Hacker News new | ask | show | jobs
by ahi 5694 days ago
I predict a 10 year campaign of conquest followed by a 30 year death march. R is a complete mess that kicks ass in its niche. There are too many data types and the syntax seems kind of random, but two lines of R can get you publication quality graphics.

R is really becoming huge in academia. As far as I can tell, health sciences is the last SAS holdout. I expect it to take over business as well. Biz types will love it because it's so powerful as a scripting environment, but the programmers building and maintaining stuff with it will come to loathe it. R will become the PHP of analysis; ubiquitous but hated, and no one will have the chutzpah to fix it.
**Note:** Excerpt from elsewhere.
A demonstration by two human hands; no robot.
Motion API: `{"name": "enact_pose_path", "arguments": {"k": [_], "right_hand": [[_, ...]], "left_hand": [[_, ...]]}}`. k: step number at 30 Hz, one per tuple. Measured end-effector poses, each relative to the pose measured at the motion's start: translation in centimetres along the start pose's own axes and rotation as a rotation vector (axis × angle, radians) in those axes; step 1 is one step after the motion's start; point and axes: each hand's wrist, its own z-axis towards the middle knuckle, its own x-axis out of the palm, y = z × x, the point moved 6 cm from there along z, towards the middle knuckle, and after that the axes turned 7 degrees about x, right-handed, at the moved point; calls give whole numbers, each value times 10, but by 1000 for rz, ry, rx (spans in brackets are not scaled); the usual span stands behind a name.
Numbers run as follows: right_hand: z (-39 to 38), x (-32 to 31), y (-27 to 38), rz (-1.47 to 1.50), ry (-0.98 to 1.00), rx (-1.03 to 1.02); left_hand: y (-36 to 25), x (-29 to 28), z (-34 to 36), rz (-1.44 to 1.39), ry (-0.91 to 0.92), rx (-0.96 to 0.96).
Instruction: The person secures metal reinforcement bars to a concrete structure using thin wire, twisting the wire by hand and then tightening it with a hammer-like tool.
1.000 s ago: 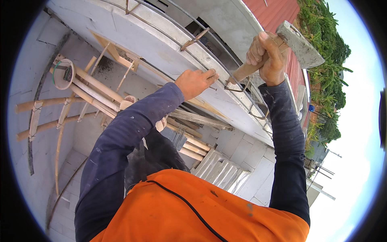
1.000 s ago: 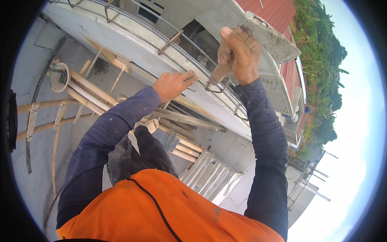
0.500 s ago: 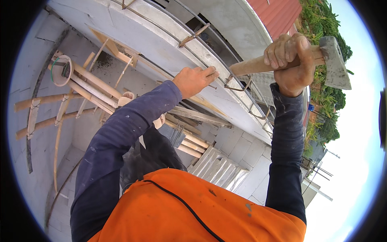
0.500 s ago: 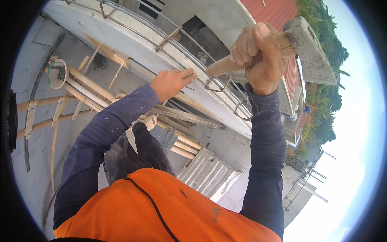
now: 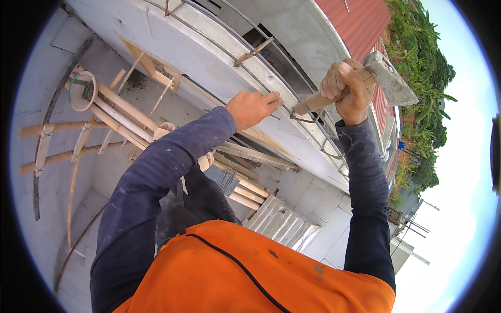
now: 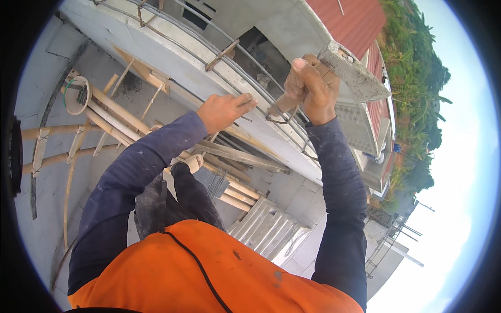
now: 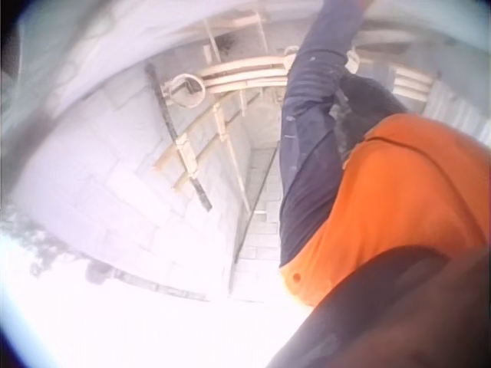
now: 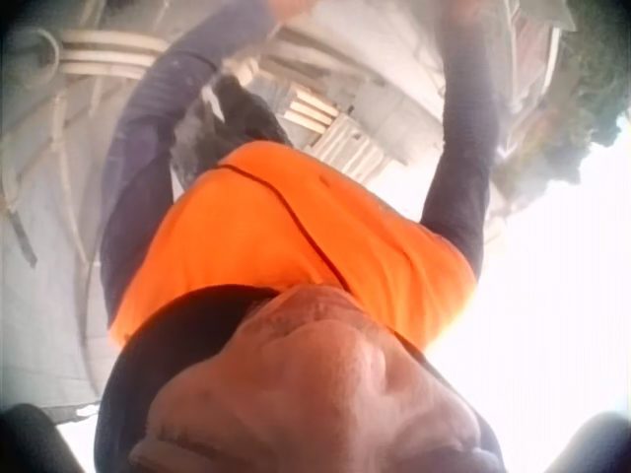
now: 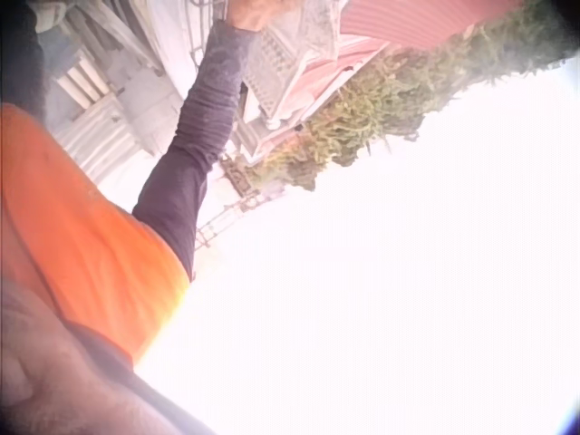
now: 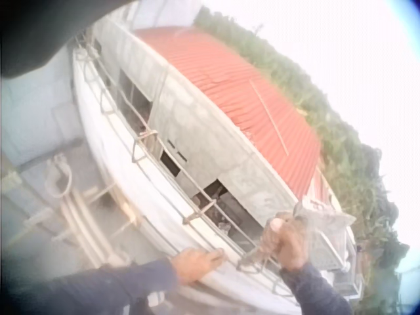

Random aside, anyone notice that the Kiwis are all over R? The original creators and the guy who wrote ggplot2 among many others.

4 comments

Yeah, in my experience, most biostatisticians (especially those involved in public health and clinical research) are SAS folks. Some of that is inertia- a lot of these people learned SAS at the same time they were learning stats. However, I think that most of SAS's continuing prevalence is due to the fact that, for all of its (many, many, many) problems, SAS is a freakin' log chipper when it comes to statistics- it doesn't care how much data you throw at it, or what kinds of crazy and/or exotic statistics you ask it for- if you can decipher its syntax, you can get it to do it.

Even for stuff that a lot of other programs can do just fine, SAS often has an edge. For example, everybody and their brother can do a logistic regression model... but SAS can give you confidence intervals for all kinds of crazy parts of the model that SPSS won't even bother calculating and that R will only give you point estimates for.

The other great thing about SAS is that a lot of the good statistics books from the last twenty or thirty years include SAS sample code- for example, I'm currently having to do some off-the-beaten-path ANOVA stuff, and the reference I'm using (Edwards' "Analysis of Variance for the Behavioral Sciences") uses SAS as its language of choice.

That said, I personally find the SAS "language" to be alternatively bewildering and nostalgia-inducing (the "cards" command, anybody?). SAS is the only language about which I can honestly say "it makes R's syntax look clean and predictable". Also, the Windows version of SAS is an absolute abomination from a UI standpoint. And, their licensing schemes are draconian, and installing the damn thing can easily take an entire day, especially if (say, for example) the installer gets confused because you've already got a JDK installed on your computer. Not that I'm bitter, or anything...

Of course, as others have noted, in bioinformatics, R either is already the default or is almost there. I know that in my department's bioinformatics courses, they use R, Python, and Perl almost exclusively, and only break out the SAS when there's something specific they need it to do.

I really don't get where this too many data types canard comes from - all you need to know is vector, matrix, array (1d, 2d, and nd homogeneous data types) and list and data frame (1d and 2d heterogeneous data types). On the other hand, the OO systems are somewhat bewildering.

I disagree that no one will have the chutzpah to fix R - I know of at least three groups including one driven by an extremely serious computer scientist, who are either working on rewrites of the internals or complete new implementations of the language. Even though R has been around longer than languages like Python and Ruby, it hasn't excited the interest of so many CS people, so it's at an early stage of it's evolution - it's only now at a point where serious alternative implementations of the core engine are starting to come out.

Personally, I've been working on making many of the core library more cleaner and more consistent. I'm completely biased, but I think if you use my packages (ggplot2 for graphics, plyr for apply functions, stringr for strings, lubridate for dates, ...) you'll have many fewer problems. And if you do find inconsistencies, I'm committed to fixing them.

Not sure about the rest of the field of health sciences, but everything in genetics is written in C or in R (and usually as C libs for R). The generation above me used SAS, but they're no longer writing code.
Yeah, Ross Ihaka just received the "Lifetime Achievement in Open Source Award" at the New Zealand Open Source Awards the other day.